**Task statement**. Write out the whole listing exactly as it stands.

════

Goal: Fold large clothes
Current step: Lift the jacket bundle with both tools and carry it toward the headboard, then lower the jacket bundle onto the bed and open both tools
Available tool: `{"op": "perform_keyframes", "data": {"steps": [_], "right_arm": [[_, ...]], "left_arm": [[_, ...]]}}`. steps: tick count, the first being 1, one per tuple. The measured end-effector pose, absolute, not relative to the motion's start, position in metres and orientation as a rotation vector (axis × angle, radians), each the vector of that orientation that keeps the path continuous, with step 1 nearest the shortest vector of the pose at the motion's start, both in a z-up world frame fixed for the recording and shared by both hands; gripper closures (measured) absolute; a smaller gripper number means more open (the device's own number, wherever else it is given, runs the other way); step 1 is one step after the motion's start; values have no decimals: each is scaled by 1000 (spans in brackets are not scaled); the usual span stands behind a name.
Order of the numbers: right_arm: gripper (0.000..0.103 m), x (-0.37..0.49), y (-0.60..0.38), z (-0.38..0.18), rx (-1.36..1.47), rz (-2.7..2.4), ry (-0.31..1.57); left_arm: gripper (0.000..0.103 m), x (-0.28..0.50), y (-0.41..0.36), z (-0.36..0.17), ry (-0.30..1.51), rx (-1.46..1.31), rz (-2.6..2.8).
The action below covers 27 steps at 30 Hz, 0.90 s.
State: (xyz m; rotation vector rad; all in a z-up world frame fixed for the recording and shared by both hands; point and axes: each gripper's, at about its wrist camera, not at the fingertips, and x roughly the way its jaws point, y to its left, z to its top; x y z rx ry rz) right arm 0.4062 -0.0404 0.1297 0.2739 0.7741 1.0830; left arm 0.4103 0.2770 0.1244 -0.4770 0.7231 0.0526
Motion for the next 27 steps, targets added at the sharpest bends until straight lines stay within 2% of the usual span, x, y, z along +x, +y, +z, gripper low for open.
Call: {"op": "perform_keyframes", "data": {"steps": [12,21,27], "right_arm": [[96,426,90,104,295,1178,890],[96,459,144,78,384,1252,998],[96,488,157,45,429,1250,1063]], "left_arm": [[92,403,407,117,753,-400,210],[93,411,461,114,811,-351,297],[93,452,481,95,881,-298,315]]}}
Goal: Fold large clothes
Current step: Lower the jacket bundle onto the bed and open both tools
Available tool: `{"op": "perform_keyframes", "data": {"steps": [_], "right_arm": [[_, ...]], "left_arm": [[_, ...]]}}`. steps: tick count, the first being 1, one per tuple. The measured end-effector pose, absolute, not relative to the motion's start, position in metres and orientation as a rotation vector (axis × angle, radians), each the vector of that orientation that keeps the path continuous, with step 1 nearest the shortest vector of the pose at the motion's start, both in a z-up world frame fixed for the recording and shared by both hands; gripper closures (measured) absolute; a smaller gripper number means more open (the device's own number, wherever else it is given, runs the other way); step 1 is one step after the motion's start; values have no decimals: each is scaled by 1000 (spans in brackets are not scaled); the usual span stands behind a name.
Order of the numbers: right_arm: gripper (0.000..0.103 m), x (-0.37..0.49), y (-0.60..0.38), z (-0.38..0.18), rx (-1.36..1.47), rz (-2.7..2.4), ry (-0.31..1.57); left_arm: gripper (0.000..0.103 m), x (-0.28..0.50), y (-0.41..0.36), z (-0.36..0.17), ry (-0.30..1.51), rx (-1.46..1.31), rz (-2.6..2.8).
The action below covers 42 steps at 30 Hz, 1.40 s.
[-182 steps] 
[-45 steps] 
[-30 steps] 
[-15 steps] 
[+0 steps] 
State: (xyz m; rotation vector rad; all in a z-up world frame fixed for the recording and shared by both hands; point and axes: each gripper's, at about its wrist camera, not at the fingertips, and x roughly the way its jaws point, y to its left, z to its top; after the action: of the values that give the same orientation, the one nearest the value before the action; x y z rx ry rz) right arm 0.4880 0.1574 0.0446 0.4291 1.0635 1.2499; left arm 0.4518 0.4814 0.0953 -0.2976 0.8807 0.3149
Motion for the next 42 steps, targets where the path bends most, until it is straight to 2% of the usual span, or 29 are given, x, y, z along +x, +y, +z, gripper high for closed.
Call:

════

**Reply**.
Goal: Fold large clothes
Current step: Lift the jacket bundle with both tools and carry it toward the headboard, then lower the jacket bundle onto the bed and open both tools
Available tool: `{"op": "perform_keyframes", "data": {"steps": [_], "right_arm": [[_, ...]], "left_arm": [[_, ...]]}}`. steps: tick count, the first being 1, one per tuple. The measured end-effector pose, absolute, not relative to the motion's start, position in metres and orientation as a rotation vector (axis × angle, radians), each the vector of that orientation that keeps the path continuous, with step 1 nearest the shortest vector of the pose at the motion's start, both in a z-up world frame fixed for the recording and shared by both hands; gripper closures (measured) absolute; a smaller gripper number means more open (the device's own number, wherever else it is given, runs the other way); step 1 is one step after the motion's start; values have no decimals: each is scaled by 1000 (spans in brackets are not scaled); the usual span stands behind a name.
Order of the numbers: right_arm: gripper (0.000..0.103 m), x (-0.37..0.49), y (-0.60..0.38), z (-0.38..0.18), rx (-1.36..1.47), rz (-2.7..2.4), ry (-0.31..1.57); left_arm: gripper (0.000..0.103 m), x (-0.28..0.50), y (-0.41..0.36), z (-0.36..0.17), ry (-0.30..1.51), rx (-1.46..1.31), rz (-2.6..2.8).
The action below covers 27 steps at 30 Hz, 0.90 s.
State: (xyz m; rotation vector rad; all in a z-up world frame fixed for the recording and shared by both hands; point and axes: each gripper's, at about its wrist camera, not at the fingertips, and x roughly the way its jaws point, y to its left, z to its top; x y z rx ry rz) right arm 0.4062 -0.0404 0.1297 0.2739 0.7741 1.0830; left arm 0.4103 0.2770 0.1244 -0.4770 0.7231 0.0526
Motion for the next 27 steps, targets added at the sharpest bends until straight lines stay within 2% of the usual span, x, y, z along +x, +y, +z, gripper low for open.
Call: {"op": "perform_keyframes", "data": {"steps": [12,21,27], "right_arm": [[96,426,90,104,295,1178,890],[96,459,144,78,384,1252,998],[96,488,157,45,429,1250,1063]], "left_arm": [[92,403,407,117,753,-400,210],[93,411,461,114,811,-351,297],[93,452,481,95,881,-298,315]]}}
Goal: Fold large clothes
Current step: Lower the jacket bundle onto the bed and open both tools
Available tool: `{"op": "perform_keyframes", "data": {"steps": [_], "right_arm": [[_, ...]], "left_arm": [[_, ...]]}}`. steps: tick count, the first being 1, one per tuple. The measured end-effector pose, absolute, not relative to the motion's start, position in metres and orientation as a rotation vector (axis × angle, radians), each the vector of that orientation that keeps the path continuous, with step 1 nearest the shortest vector of the pose at the motion's start, both in a z-up world frame fixed for the recording and shared by both hands; gripper closures (measured) absolute; a smaller gripper number means more open (the device's own number, wherever else it is given, runs the other way); step 1 is one step after the motion's start; values have no decimals: each is scaled by 1000 (spans in brackets are not scaled); the usual span stands behind a name.
Order of the numbers: right_arm: gripper (0.000..0.103 m), x (-0.37..0.49), y (-0.60..0.38), z (-0.38..0.18), rx (-1.36..1.47), rz (-2.7..2.4), ry (-0.31..1.57); left_arm: gripper (0.000..0.103 m), x (-0.28..0.50), y (-0.41..0.36), z (-0.36..0.17), ry (-0.30..1.51), rx (-1.46..1.31), rz (-2.6..2.8).
The action below covers 42 steps at 30 Hz, 1.40 s.
[-182 steps] 
[-45 steps] 
[-30 steps] 
[-15 steps] 
[+0 steps] 
State: (xyz m; rotation vector rad; all in a z-up world frame fixed for the recording and shared by both hands; point and axes: each gripper's, at about its wrist camera, not at the fingertips, and x roughly the way its jaws point, y to its left, z to its top; after the action: of the values that give the same orientation, the one nearest the value before the action; x y z rx ry rz) right arm 0.4880 0.1574 0.0446 0.4291 1.0635 1.2499; left arm 0.4518 0.4814 0.0953 -0.2976 0.8807 0.3149
Motion for the next 42 steps, targets where the path bends most, until it is straight to 2% of the usual span, or 29 are given, x, y, z along +x, +y, +z, gripper high for closed.
Call:

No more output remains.